Task.
Apart from the pictures, which must be omitted, restate the data exactly.

Data excerpt.

##########

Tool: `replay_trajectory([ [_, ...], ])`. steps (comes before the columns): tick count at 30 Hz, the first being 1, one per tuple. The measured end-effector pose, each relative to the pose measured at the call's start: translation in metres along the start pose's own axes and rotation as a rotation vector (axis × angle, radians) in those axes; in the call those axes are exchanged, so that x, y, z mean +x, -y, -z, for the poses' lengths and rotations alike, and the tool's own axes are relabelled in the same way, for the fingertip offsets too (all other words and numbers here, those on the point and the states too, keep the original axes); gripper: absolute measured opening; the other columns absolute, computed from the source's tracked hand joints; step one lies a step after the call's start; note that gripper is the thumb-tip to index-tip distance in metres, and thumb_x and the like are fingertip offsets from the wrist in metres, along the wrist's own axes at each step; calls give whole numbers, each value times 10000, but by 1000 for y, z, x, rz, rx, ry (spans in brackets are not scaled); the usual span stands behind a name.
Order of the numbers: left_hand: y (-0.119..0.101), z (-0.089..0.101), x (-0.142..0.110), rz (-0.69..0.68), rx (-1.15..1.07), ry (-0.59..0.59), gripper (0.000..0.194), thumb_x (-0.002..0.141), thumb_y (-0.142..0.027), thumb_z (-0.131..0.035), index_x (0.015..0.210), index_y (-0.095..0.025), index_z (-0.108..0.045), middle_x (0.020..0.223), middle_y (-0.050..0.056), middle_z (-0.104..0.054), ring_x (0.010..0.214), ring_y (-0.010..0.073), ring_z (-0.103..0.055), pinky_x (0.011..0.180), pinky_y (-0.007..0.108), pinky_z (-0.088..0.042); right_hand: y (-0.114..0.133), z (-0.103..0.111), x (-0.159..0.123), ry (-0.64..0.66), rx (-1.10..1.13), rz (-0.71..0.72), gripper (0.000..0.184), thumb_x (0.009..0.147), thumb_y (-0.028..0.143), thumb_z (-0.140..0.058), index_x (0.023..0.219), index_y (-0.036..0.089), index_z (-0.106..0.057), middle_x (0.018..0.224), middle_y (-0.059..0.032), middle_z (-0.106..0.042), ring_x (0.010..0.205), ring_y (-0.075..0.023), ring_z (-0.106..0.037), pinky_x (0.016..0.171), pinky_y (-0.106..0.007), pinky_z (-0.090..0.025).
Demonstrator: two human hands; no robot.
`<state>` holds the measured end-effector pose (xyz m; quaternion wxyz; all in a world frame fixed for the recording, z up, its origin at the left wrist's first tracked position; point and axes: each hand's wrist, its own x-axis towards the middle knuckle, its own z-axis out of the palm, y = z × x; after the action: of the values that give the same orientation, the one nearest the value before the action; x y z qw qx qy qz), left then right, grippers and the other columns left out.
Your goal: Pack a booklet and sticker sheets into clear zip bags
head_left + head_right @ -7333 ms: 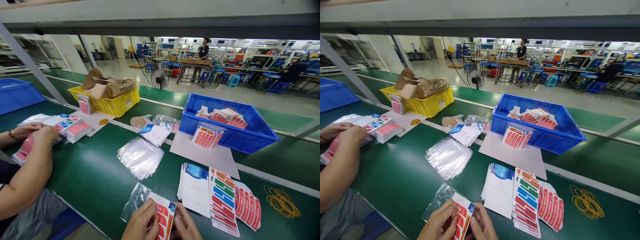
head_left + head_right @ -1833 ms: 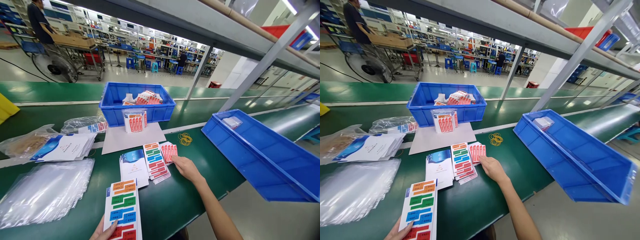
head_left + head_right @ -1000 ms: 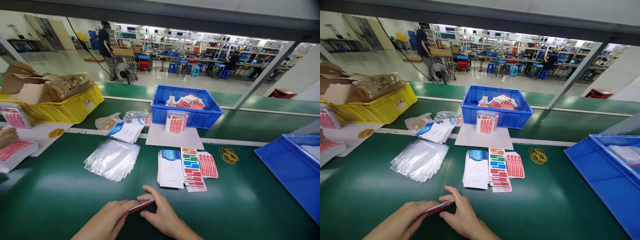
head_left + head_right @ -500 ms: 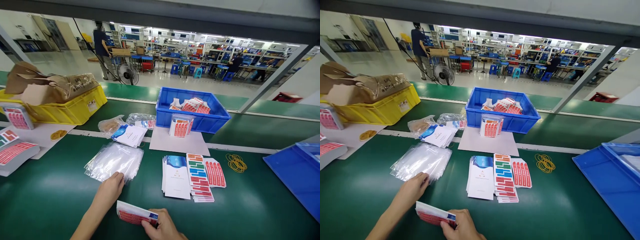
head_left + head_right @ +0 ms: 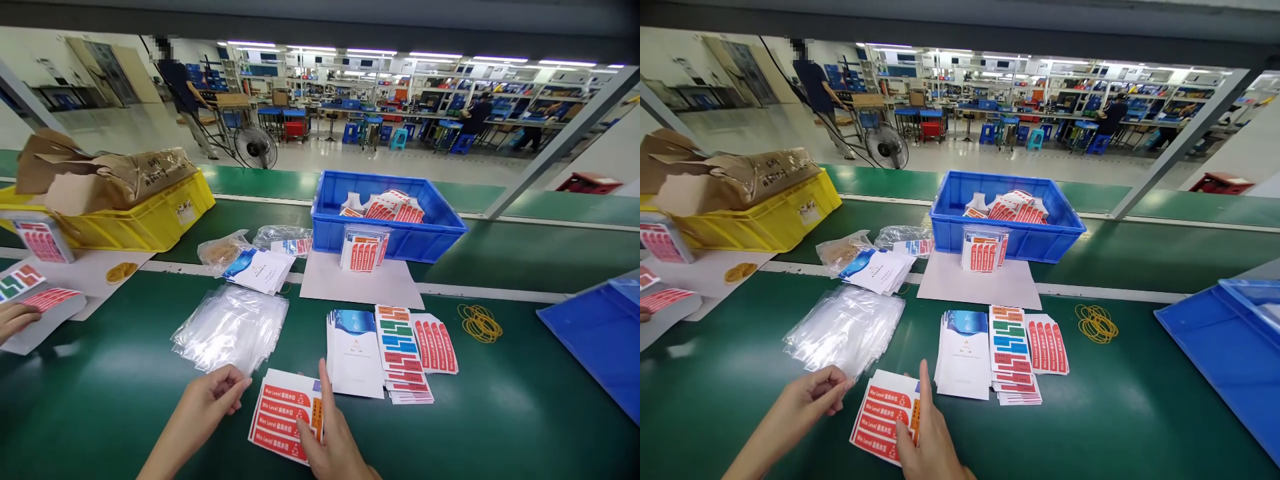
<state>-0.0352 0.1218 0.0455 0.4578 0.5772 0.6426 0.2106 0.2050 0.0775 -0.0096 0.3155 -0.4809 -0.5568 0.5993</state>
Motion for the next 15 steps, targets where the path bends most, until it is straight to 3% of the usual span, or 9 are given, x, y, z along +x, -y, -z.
replay_trajectory([
  [3, -11, -19, -11, -87, 59, 39, 322, 859, -478, -493, 686, -207, -509, 580, -42, -503, 559, 137, -480, 535, 245, -381, 15, -1, 3, -19, -176, 124, 489, 902, 392, -516, 1365, 261, -433, 1268, -95, -592, 1113, -268, -591, 900, -342, -507],
  [5, -18, -33, -18, -156, 135, 74, 318, 884, -446, -459, 671, -210, -475, 602, -39, -494, 572, 133, -464, 541, 243, -362, 24, -4, 5, -42, -227, 164, 315, 916, 357, -493, 1189, 232, -589, 1132, -78, -673, 1028, -248, -632, 885, -323, -489],
  [7, -23, -44, -24, -209, 204, 117, 311, 904, -409, -427, 661, -215, -438, 637, -31, -510, 597, 135, -471, 561, 244, -359, 31, -7, 7, -40, -218, 185, 238, 933, 326, -464, 1042, 212, -642, 977, -48, -713, 889, -203, -664, 801, -270, -487],
  [10, -26, -54, -29, -252, 270, 140, 312, 919, -379, -398, 649, -221, -389, 661, -27, -525, 604, 133, -475, 570, 241, -357, 34, -11, 9, -36, -212, 190, 279, 949, 290, -411, 815, 179, -629, 770, -17, -686, 707, -146, -635, 652, -212, -446],
  [15, -27, -58, -36, -291, 287, 52, 200, 932, -351, -389, 812, -238, -502, 733, -18, -584, 634, 133, -549, 594, 226, -406, 28, -16, 9, -70, -272, 197, 253, 932, 242, -405, 744, 173, -560, 707, -4, -635, 653, -128, -582, 604, -204, -391],
])
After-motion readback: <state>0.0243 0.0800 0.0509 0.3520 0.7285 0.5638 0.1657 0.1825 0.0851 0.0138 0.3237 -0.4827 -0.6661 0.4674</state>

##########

Result of this exercise.
Tool: `replay_trajectory([ [_, ...], ])`. steps (comes before the columns): tick count at 30 Hz, the first being 1, one per tuple. The measured end-effector pose, each relative to the pose measured at the call's start: translation in metres along the start pose's own axes and rotation as a rotation vector (axis × angle, radians) in those axes; in the call those axes are exchanged, so that x, y, z mean +x, -y, -z, for the poses' lengths and rotations alike, and the tool's own axes are relabelled in the same way, for the fingertip offsets too (all other words and numbers here, those on the point and the states too, keep the original axes); gripper: absolute measured opening; the other columns absolute, computed from the source's tracked hand joints; step one lies a step after the call's start; note that gripper is the thumb-tip to index-tip distance in metres, and thumb_x and the like are fingertip offsets from the wrist in metres, along the wrist's own axes at each step; calls give whole numbers, each value times 10000, but by 1000 for y, z, x, rz, rx, ry (spans in brackets are not scaled); the usual span stands behind a name.
Order of the numbers: left_hand: y (-0.119..0.101), z (-0.089..0.101), x (-0.142..0.110), rz (-0.69..0.68), rx (-1.15..1.07), ry (-0.59..0.59), gripper (0.000..0.194), thumb_x (-0.002..0.141), thumb_y (-0.142..0.027), thumb_z (-0.131..0.035), index_x (0.015..0.210), index_y (-0.095..0.025), index_z (-0.108..0.045), middle_x (0.020..0.223), middle_y (-0.050..0.056), middle_z (-0.104..0.054), ring_x (0.010..0.214), ring_y (-0.010..0.073), ring_z (-0.103..0.055), pinky_x (0.011..0.180), pinky_y (-0.007..0.108), pinky_z (-0.088..0.042); right_hand: y (-0.114..0.133), z (-0.103..0.111), x (-0.159..0.123), ry (-0.64..0.66), rx (-1.10..1.13), rz (-0.71..0.72), gripper (0.000..0.184), thumb_x (0.009..0.147), thumb_y (-0.028..0.143), thumb_z (-0.140..0.058), index_x (0.023..0.219), index_y (-0.036..0.089), index_z (-0.106..0.057), middle_x (0.018..0.224), middle_y (-0.059..0.032), middle_z (-0.106..0.042), ring_x (0.010..0.205), ring_y (-0.075..0.023), ring_z (-0.106..0.037), pinky_x (0.016..0.171), pinky_y (-0.106..0.007), pinky_z (-0.090..0.025).
Demonstrator: two human hands; no robot.
`<state>` holds the measured end-effector pose (xyz m; quaternion wxyz; all in a world frame fixed for the recording, z up, its origin at the left wrist's first tracked position; point and axes: each hand's wrist, its own x-axis towards the middle knuckle, its own z-axis out of the palm, y = z × x; after the action: of the values that give the same orientation, the one nearest the value before the action; x y z qw qx qy qz), left then right, grippers and the other columns left out.
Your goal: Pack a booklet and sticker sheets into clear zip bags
head_left + head_right @ -7333 ms: 
head_left + head_right @ -1833 ms: 
head_left + head_right @ -1000 ms: 
head_left + head_right @ -500 ms: 
head_left + head_right @ +0 ms: 
<state>-0.0352 0.1218 0.0455 0.4578 0.5772 0.6426 0.2106 0.2050 0.0775 -0.0096 0.3155 -0.4809 -0.5568 0.5993</state>
Motion for the next 15 steps, targets where the path bends most, until it is straight to 3% of the usual span, or 9 are given, x, y, z along +x, -y, -z.
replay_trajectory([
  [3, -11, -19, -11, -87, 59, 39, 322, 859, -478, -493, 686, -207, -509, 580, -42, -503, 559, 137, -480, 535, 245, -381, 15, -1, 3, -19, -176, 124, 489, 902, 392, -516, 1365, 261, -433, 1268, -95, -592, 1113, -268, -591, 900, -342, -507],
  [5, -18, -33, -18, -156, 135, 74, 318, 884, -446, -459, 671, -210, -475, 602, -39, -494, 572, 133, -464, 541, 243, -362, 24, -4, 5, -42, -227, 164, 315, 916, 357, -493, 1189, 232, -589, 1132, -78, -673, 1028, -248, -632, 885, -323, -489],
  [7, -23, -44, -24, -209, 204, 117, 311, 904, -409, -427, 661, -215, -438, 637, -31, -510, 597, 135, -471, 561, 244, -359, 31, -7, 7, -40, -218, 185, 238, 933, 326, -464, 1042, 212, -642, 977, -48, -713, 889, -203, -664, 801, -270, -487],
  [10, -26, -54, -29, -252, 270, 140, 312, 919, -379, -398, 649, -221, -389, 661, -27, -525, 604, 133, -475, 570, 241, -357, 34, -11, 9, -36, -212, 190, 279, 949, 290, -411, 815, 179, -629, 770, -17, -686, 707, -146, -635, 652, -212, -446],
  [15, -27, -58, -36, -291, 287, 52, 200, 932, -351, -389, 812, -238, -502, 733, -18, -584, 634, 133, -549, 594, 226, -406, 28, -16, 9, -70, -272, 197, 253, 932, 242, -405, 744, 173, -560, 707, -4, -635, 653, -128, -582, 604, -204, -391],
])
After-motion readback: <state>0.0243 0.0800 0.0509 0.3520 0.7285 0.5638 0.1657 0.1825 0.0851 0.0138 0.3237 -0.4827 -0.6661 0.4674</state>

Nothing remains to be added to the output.